**Assigned task:** Among the lines below, how many have the word "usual"? The reply is that number alone.

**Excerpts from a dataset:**

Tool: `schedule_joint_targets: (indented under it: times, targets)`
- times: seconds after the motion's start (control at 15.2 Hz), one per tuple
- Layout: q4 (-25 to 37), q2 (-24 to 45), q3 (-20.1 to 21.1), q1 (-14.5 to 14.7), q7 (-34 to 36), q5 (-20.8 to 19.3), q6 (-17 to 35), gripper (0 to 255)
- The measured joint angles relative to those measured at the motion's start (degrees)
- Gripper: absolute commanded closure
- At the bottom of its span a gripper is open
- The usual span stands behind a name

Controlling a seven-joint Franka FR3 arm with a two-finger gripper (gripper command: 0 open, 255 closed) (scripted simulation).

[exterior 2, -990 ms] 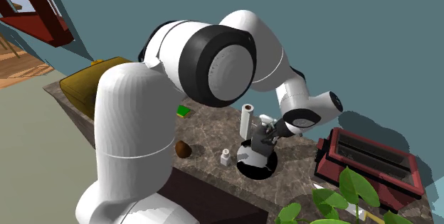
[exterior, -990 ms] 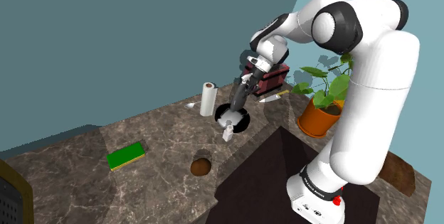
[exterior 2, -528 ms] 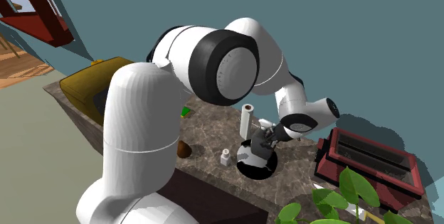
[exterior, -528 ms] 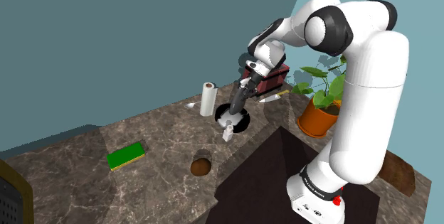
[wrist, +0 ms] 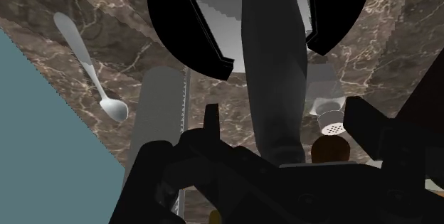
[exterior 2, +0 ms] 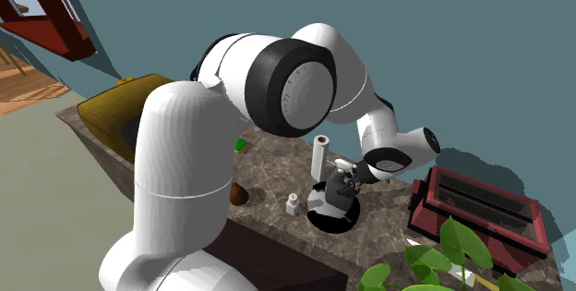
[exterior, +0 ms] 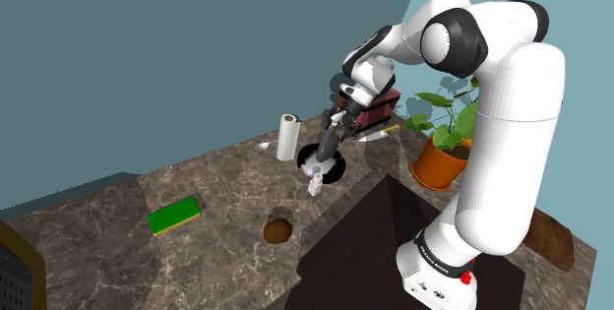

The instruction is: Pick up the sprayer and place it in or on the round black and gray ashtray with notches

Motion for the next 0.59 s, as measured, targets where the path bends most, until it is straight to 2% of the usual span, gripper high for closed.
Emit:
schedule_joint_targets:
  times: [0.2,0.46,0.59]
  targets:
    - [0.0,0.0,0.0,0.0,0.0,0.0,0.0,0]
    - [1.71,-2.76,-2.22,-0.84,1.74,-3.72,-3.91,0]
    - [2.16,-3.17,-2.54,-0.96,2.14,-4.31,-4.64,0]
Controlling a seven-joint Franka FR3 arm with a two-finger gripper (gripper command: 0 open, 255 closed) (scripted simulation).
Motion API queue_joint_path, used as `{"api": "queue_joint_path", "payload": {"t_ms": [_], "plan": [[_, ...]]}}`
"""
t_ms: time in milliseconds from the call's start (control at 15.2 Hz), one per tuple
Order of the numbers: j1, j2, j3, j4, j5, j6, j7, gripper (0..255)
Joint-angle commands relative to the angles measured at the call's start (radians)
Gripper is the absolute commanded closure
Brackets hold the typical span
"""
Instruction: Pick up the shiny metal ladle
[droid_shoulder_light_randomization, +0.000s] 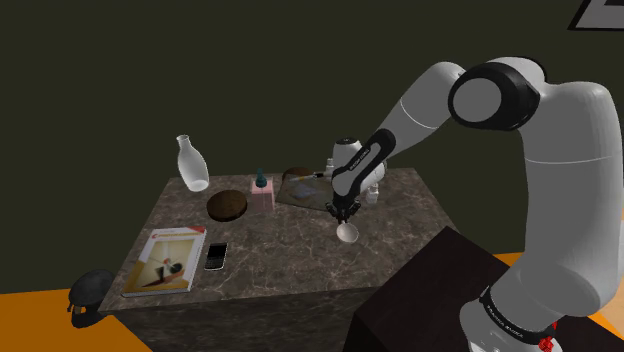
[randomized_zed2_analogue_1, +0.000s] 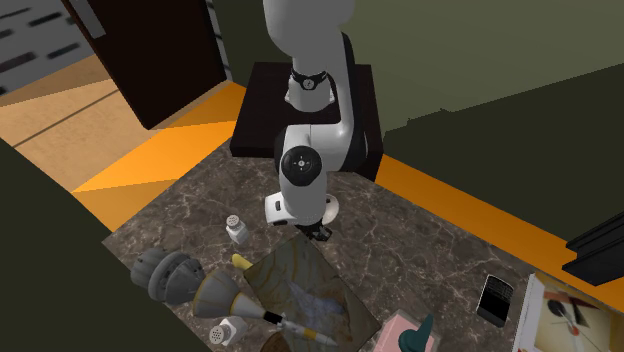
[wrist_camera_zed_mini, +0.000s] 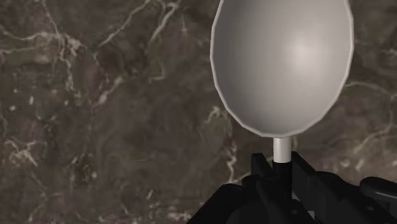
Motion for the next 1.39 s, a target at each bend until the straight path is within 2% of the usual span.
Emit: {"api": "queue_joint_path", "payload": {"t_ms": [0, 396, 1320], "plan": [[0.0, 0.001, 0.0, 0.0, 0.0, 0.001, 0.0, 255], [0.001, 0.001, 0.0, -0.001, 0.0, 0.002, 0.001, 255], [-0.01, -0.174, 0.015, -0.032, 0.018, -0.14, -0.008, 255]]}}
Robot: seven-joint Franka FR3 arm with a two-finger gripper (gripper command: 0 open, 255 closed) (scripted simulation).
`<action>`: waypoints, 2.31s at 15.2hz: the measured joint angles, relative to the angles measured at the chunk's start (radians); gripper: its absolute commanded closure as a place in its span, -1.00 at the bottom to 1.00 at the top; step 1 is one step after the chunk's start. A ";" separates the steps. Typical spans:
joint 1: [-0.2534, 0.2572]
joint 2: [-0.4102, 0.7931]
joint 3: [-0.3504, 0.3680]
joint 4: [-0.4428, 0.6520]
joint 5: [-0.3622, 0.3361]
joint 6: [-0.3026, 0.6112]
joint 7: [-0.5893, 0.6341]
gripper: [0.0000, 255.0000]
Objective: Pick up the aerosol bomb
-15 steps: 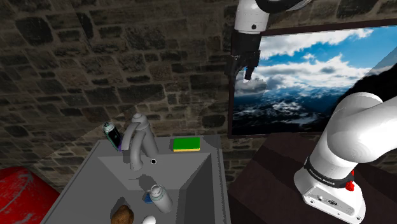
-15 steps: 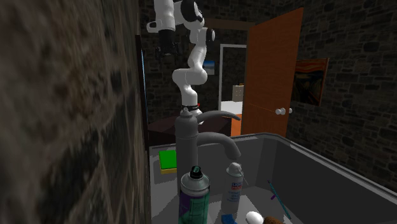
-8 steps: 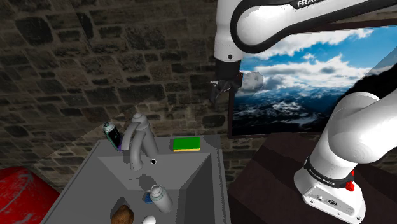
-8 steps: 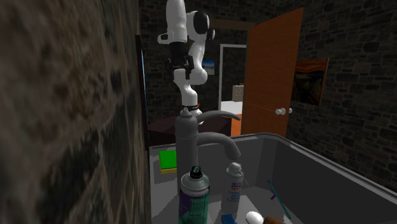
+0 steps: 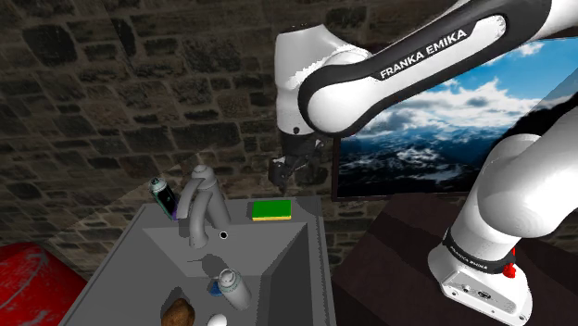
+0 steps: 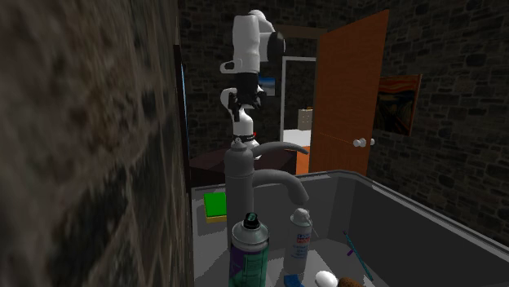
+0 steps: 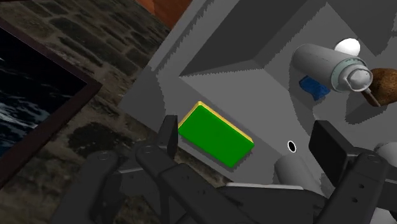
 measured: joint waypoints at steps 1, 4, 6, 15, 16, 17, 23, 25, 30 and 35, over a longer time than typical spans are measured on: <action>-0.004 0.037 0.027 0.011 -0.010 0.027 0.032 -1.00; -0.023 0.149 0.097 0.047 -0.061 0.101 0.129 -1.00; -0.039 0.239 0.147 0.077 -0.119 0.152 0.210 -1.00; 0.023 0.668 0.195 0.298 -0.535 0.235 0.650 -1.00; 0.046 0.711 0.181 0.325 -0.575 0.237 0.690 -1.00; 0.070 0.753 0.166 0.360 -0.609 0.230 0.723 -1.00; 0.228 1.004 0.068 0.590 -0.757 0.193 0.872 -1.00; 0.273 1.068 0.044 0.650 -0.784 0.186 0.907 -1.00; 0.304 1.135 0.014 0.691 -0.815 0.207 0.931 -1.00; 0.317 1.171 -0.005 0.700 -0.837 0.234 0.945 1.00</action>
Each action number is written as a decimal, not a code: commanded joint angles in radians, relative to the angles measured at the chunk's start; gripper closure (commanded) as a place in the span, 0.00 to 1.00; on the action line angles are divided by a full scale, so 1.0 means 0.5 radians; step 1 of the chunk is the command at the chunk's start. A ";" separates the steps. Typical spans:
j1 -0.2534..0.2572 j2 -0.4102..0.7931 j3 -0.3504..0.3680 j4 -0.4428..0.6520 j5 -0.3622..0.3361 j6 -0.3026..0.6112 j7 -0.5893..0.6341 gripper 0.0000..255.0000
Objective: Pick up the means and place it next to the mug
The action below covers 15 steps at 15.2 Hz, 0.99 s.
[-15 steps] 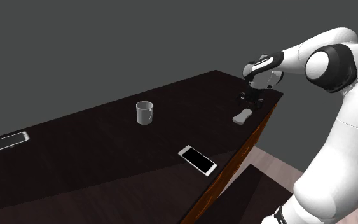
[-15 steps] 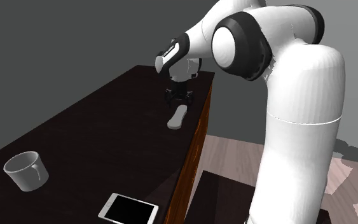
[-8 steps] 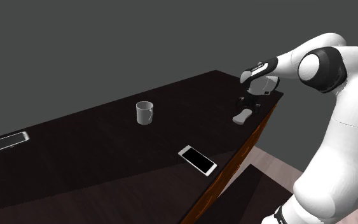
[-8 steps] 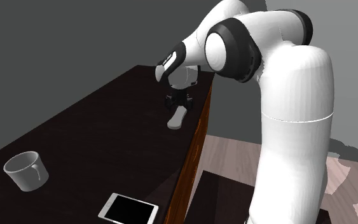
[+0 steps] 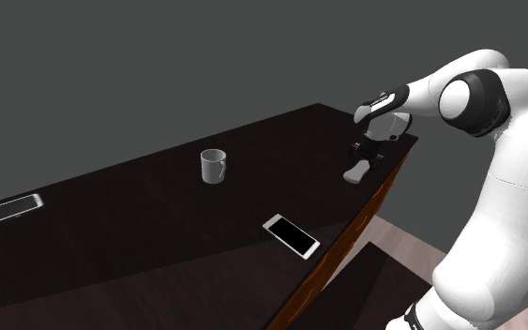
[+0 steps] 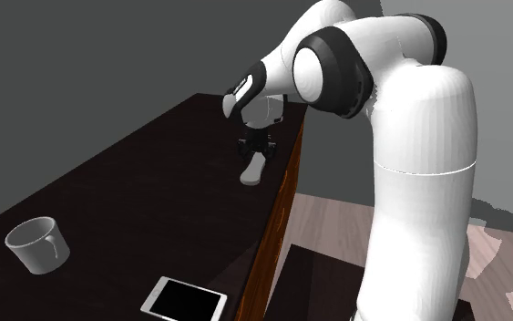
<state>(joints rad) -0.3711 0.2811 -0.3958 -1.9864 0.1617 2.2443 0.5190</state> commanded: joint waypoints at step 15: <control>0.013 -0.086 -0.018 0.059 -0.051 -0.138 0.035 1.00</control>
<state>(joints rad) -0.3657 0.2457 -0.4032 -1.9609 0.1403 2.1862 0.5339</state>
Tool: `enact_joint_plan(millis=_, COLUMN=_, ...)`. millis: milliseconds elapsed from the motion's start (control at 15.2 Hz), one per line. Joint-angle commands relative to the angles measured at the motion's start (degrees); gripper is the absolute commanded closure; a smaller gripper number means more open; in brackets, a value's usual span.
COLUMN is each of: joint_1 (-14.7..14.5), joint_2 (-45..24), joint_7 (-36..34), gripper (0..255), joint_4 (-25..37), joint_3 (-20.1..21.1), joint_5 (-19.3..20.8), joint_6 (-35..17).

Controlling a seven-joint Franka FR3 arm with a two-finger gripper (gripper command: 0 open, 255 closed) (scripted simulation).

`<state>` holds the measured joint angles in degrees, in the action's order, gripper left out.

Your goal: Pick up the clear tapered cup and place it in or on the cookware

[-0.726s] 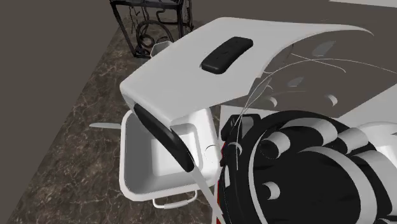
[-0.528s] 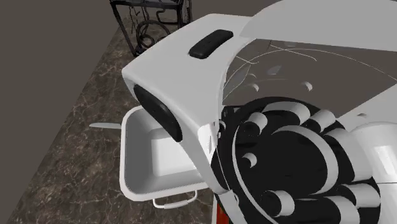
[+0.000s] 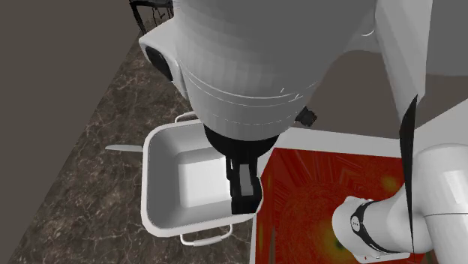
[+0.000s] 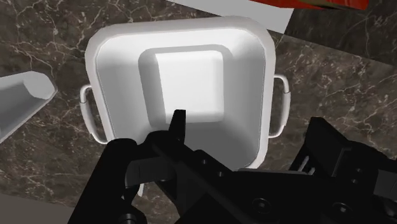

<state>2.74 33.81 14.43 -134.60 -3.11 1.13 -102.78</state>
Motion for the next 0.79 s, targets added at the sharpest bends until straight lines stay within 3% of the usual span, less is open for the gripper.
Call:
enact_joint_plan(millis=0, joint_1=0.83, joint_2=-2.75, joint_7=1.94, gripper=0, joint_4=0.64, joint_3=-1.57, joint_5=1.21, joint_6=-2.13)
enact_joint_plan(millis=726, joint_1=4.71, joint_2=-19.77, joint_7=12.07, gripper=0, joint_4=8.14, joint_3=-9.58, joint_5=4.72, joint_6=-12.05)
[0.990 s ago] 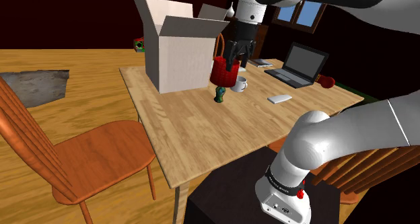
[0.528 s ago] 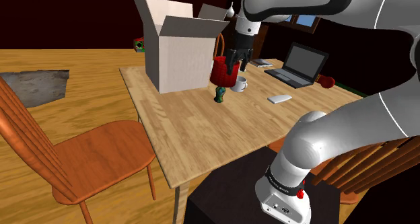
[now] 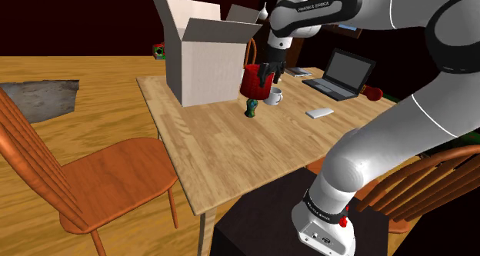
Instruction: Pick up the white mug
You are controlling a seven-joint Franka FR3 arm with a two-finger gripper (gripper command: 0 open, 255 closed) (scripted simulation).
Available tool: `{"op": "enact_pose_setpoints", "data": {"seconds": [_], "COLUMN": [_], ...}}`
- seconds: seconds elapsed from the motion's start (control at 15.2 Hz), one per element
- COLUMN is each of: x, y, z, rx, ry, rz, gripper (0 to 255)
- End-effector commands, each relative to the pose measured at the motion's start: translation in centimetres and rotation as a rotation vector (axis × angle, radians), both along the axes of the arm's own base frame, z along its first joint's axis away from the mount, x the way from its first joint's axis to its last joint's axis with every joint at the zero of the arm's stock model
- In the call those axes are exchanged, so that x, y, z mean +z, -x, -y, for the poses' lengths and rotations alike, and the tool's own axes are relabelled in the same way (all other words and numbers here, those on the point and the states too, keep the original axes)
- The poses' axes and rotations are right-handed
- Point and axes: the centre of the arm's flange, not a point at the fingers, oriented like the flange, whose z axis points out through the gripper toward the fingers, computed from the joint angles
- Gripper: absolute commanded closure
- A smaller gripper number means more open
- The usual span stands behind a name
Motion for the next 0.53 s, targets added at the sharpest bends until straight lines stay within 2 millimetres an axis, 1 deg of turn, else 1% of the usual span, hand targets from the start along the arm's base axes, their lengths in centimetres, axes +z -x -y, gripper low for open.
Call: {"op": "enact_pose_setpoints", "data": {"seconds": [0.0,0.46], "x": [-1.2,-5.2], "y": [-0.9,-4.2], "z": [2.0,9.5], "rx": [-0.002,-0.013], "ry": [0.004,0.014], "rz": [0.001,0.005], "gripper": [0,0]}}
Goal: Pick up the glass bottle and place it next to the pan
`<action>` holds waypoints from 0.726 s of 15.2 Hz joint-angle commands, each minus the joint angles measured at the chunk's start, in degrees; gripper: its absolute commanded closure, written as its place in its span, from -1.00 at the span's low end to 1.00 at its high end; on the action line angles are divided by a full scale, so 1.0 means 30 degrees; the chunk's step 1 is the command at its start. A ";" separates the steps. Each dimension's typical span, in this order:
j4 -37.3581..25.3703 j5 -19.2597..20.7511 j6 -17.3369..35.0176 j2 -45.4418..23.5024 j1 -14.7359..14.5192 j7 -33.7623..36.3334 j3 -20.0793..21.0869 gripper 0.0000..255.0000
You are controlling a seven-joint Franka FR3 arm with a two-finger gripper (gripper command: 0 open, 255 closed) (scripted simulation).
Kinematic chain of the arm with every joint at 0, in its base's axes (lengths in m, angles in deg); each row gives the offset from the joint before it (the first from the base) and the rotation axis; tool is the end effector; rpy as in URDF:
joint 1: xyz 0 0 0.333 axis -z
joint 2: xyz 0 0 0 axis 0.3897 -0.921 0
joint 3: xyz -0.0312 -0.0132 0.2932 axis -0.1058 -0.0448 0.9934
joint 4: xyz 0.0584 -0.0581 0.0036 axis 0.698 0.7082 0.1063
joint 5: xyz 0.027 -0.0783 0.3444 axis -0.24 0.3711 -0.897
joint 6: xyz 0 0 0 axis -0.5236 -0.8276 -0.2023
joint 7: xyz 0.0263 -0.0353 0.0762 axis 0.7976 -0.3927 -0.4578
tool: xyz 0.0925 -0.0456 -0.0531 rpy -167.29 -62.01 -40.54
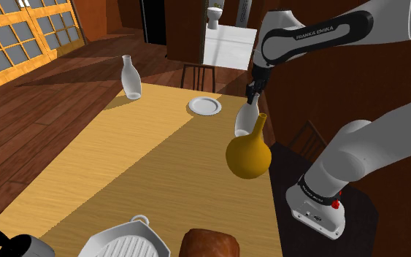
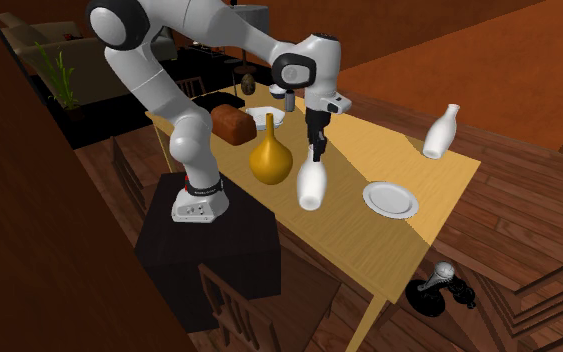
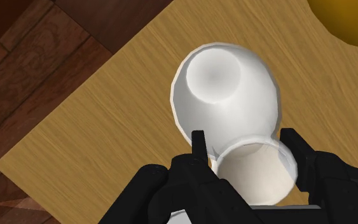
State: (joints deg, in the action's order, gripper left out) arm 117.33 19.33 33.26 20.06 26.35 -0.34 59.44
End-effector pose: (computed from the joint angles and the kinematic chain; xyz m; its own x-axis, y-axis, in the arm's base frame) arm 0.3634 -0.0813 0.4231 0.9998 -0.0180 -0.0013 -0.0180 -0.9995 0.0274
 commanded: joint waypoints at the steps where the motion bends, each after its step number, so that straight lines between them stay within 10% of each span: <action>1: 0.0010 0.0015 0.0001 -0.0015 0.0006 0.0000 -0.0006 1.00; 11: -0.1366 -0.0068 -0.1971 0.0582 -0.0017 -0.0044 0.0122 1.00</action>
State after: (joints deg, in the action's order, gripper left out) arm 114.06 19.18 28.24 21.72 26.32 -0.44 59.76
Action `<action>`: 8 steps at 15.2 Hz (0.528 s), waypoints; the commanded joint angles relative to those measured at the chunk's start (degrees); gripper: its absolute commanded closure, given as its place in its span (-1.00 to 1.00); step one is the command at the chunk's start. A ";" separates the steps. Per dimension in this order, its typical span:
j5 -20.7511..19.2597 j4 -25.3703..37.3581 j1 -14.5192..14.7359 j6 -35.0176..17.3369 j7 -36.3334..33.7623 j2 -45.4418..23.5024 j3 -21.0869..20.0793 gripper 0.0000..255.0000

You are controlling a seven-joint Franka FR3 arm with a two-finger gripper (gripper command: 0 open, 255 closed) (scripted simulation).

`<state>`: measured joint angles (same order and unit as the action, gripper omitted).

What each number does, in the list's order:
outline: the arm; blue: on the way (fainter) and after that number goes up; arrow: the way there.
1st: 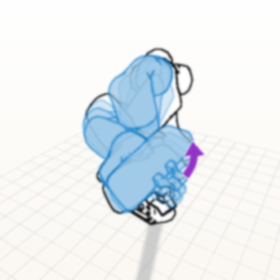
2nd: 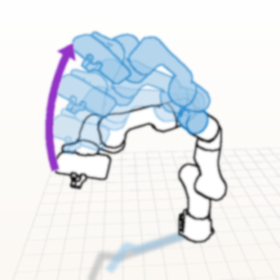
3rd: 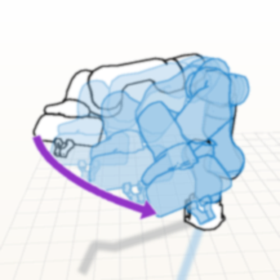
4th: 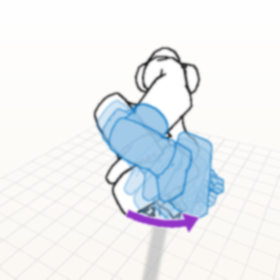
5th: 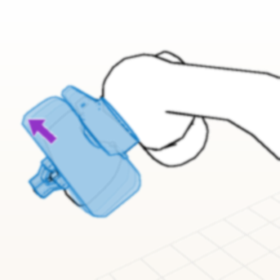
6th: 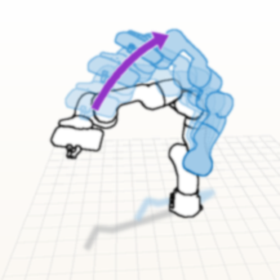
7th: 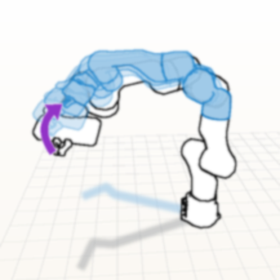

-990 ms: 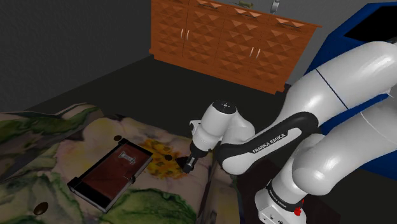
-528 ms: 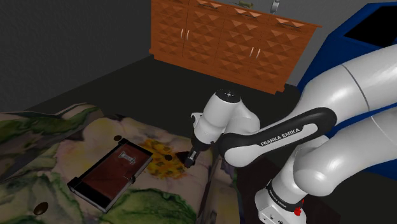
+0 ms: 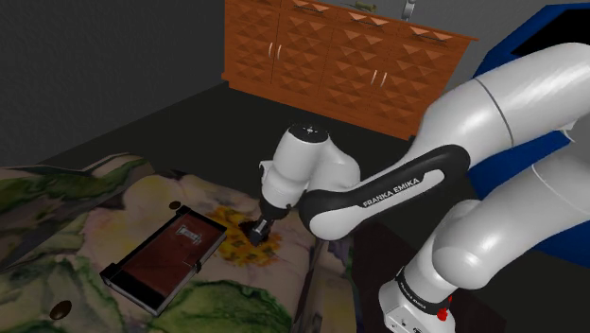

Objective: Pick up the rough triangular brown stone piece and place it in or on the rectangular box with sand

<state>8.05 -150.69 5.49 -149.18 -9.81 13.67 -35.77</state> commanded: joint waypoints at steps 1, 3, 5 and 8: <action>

**Reply to the task:** 7